◆ WHAT YOU NEED TO DO
Find every line in the records below that holds the word "camera" and copy it.
RECORDS SUPPLIED section start
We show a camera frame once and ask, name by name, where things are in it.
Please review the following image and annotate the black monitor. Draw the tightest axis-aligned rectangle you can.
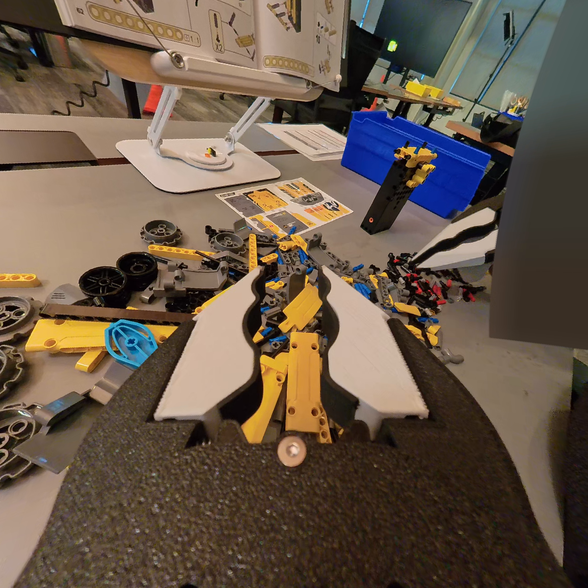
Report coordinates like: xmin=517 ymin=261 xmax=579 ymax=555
RECORDS SUPPLIED section end
RECORDS SUPPLIED section start
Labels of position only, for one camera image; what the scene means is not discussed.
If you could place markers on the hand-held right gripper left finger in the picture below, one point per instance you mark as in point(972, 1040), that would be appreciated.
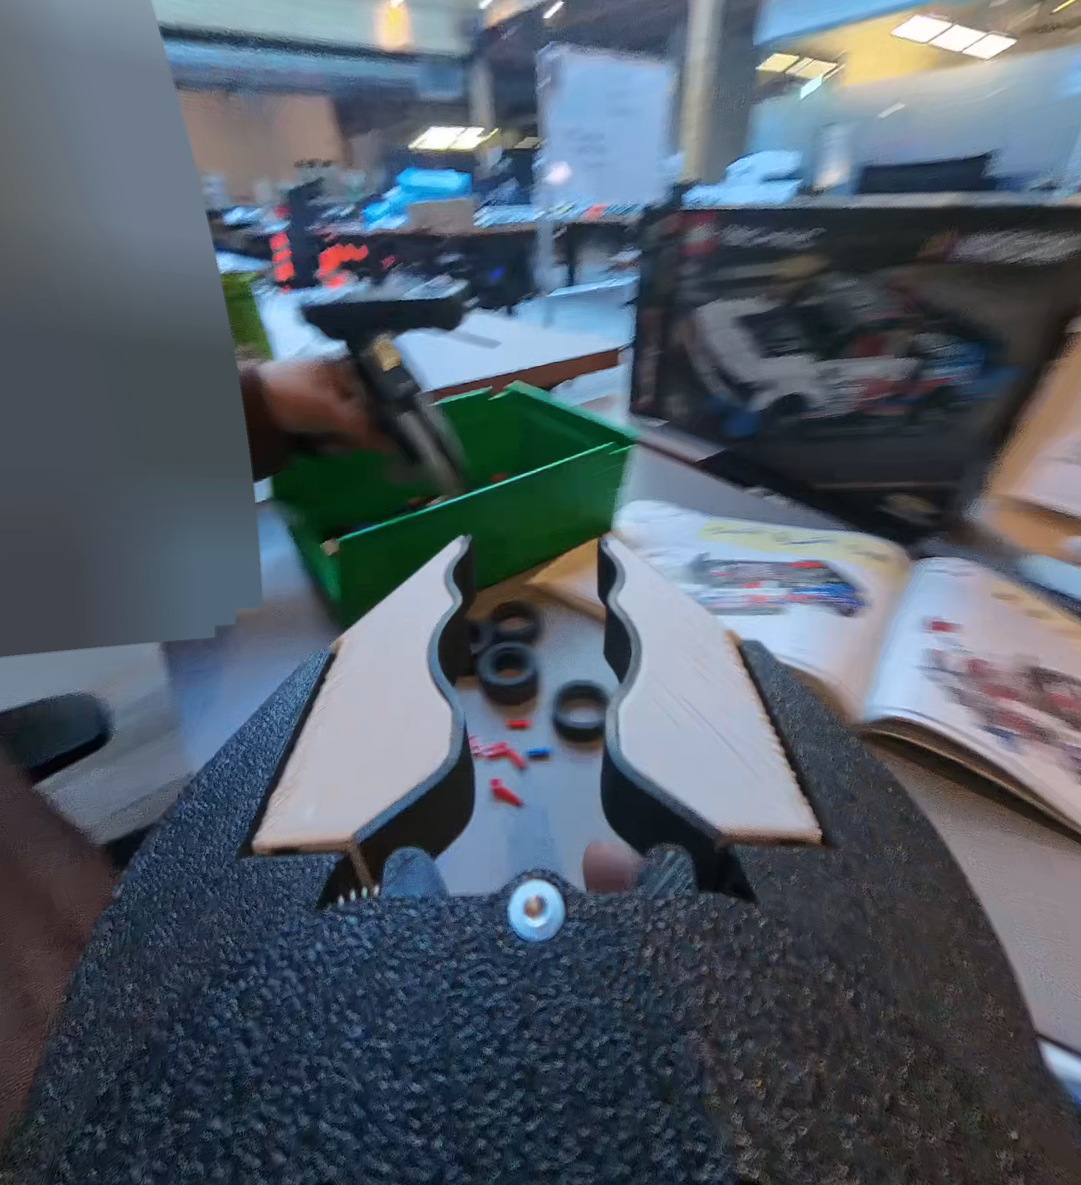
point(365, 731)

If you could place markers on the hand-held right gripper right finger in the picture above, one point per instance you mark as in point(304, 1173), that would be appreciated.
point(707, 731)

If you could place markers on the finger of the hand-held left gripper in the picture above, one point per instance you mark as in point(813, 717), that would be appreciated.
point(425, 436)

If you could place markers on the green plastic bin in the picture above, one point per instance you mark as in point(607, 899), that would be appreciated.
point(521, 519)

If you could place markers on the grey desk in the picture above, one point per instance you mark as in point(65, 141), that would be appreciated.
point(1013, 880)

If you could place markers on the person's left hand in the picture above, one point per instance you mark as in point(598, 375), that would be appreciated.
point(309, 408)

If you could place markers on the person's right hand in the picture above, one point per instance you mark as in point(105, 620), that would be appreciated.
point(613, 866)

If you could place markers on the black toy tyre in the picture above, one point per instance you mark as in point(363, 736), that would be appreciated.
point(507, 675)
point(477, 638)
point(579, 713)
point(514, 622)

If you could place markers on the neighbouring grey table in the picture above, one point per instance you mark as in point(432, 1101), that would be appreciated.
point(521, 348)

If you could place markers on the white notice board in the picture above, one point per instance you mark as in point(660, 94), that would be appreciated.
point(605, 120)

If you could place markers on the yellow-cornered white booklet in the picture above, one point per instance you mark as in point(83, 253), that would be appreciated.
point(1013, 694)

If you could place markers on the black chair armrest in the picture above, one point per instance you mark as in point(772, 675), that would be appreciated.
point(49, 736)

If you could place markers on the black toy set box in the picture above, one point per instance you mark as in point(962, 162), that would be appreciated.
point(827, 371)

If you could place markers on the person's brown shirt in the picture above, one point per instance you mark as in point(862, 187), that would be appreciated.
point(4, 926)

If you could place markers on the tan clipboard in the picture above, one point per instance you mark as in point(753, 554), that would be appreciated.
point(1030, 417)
RECORDS SUPPLIED section end
◆ SOLUTION TO THIS TASK
We show a camera frame once and ask, name by name, where things are in it.
Labels of position only, for one camera image; what the scene means is not discussed.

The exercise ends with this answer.